Tuesday, June 19, 2012
The Best Exotic Marigold Hotel
We're introduced to the travelers in a series of opening vignettes. Newly widowed Evelyn (Judi Dench) is at a loss after selling her flat to pay off her late husband's debt. Muriel (Maggie Smith) needs hip surgery but can only afford to have her operation "outsourced" to India, which doesn't suit her latent racist side. Douglas and Jean (Bill Nighy and Penelope Wilton) are a married couple who don't like each other but are too preoccupied with financial concerns to acknowledge it. The two hotel guests with the most active libidos are Norman (Ronald Pickup) and Madge (Celia Imrie), who each strike out for India with the hope of finding companionship. The most surprising guest is Graham (Tom Wilkinson), a gay judge determined to pick up a too long ignored strand of his life. Each of these people is drawn to India by the ambition of Sonny (Dev Patel), an young Indian entrepreneur whose skill with Photoshop conceals the fact that his elaborately named hotel is a ramshackle mess. John Madden directed Judi Dench to an Oscar in Shakespeare in Love, and he gets entirely different sort of work from her here. Dench sheds the armor she sometimes seems to wear in period roles and pulls from a well of deep sadness that's matched by Nighy's Douglas, a man whose dry humor has become a reflexive defensive mechanism.
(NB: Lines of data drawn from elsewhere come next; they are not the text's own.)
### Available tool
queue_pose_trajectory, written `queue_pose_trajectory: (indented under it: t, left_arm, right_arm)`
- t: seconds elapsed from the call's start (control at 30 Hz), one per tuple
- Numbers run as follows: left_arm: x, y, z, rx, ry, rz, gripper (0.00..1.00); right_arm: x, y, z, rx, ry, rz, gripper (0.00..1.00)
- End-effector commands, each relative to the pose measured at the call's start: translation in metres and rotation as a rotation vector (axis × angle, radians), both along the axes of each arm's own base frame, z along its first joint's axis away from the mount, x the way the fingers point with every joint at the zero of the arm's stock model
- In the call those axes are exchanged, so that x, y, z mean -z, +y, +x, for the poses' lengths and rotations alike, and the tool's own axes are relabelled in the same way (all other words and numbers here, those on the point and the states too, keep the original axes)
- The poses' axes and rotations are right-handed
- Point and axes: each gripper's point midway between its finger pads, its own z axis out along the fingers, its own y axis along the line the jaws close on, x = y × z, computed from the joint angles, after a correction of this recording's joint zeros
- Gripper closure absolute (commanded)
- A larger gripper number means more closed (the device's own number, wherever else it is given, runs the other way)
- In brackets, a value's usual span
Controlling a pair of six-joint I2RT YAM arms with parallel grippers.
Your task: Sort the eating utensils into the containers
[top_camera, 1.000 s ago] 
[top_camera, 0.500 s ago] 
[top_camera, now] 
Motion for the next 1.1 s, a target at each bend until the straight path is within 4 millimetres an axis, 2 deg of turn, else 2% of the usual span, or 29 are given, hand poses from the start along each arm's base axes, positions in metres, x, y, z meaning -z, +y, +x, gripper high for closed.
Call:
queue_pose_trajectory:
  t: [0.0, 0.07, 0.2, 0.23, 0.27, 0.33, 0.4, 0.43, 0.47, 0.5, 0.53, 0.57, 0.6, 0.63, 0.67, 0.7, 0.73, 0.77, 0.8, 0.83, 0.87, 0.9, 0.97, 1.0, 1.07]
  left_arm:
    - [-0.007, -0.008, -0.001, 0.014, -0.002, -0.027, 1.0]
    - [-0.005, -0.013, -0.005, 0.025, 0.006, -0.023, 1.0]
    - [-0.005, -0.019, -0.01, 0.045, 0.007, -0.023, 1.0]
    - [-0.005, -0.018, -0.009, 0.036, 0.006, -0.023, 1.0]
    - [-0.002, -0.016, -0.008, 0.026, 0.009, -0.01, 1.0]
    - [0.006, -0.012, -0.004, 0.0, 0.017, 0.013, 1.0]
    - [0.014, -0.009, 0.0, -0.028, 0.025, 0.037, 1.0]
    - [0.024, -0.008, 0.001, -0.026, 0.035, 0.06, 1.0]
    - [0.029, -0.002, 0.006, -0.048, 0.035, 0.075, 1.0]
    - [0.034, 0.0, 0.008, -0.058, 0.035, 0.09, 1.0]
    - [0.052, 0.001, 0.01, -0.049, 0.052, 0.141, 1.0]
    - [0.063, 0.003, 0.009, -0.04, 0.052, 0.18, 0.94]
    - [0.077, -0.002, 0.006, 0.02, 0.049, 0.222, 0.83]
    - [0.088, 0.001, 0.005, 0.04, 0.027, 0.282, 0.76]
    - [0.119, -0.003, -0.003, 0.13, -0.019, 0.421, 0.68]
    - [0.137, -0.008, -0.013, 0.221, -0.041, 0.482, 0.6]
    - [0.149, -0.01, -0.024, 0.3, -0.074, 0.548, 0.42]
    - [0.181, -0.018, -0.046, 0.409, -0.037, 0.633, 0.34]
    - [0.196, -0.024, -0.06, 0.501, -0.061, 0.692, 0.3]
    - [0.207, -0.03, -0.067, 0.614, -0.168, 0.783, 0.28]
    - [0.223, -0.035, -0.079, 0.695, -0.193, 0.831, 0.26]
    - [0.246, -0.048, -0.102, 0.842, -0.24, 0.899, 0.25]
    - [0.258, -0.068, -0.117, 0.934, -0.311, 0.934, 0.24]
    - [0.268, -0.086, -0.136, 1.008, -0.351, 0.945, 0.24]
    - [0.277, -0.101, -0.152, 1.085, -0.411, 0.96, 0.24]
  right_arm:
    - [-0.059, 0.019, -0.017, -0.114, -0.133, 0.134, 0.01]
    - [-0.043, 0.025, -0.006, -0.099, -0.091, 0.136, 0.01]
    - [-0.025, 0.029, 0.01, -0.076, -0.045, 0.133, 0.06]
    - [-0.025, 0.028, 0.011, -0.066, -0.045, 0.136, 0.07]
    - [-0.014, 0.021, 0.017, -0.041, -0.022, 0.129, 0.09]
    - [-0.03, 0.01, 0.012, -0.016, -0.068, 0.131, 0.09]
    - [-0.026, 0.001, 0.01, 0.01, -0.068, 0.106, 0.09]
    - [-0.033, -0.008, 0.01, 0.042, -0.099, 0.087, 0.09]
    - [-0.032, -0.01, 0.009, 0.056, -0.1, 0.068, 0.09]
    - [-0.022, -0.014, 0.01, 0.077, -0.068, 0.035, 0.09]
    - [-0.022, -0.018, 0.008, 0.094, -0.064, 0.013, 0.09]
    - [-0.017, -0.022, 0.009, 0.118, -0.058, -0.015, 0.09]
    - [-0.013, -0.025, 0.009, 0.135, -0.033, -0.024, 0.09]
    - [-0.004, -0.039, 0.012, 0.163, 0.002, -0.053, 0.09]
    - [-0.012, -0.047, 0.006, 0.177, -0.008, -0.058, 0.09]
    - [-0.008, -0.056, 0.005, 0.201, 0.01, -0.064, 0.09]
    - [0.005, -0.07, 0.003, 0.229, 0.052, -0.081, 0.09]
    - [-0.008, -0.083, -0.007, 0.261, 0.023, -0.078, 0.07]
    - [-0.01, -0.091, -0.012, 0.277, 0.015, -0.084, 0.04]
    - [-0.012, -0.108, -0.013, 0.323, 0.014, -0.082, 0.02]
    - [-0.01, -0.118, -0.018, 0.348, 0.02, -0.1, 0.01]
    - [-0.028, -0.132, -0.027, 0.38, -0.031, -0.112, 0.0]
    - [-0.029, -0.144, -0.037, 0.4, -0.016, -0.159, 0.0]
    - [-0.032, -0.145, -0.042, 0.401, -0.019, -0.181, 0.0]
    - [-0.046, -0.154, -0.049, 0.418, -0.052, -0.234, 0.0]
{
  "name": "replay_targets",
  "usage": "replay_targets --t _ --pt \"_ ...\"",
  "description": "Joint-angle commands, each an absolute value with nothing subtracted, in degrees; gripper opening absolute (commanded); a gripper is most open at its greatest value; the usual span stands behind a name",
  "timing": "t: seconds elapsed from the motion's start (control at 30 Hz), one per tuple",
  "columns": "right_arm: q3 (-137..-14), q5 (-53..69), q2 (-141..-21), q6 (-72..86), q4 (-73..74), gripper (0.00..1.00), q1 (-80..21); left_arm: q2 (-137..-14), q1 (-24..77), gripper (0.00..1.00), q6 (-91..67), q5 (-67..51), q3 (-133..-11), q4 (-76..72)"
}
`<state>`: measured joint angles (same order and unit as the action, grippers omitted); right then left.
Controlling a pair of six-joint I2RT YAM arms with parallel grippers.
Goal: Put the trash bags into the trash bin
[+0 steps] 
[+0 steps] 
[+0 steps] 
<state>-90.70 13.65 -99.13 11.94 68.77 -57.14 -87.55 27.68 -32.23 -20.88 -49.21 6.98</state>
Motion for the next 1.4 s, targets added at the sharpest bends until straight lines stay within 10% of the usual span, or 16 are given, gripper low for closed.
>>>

Hotel isn't shy about diving into the sounds and colors of India, and at moments even makes it seems as overwhelming as it might to a group of foreign travelers in late middle age. Yet even an unfamiliar location can't disguise the degree to which the screenplay (by Ol Parker) fulfills the needs of the characters so squarely. The guest who needs an outlet for her time finds one. The guest who needs to get something out of connecting with an Indian does so. Wilkinson's Graham has the most unusual reasons for coming to India but his journey too is rounded off neatly. There's even a funeral scene, editorialized upon by Dench's voice-over, that doesn't come close to the emotional power of the funeral in The Darjeeling Limited. Some time is devoted to the struggles of Sonny to keep the hotel afloat while wooing his girlfriend (Tena Desae) and dealing with family pressure, but the collision of modernity and tradition in India isn't depicted so much as used as a talking point. While The Best Exotic Marigold Hotel is a satisfying enough way to kill an afternoon, the film badly needs a wilder streak or at least to let one of its characters go solve the mysteries of India that it leaves unexplored.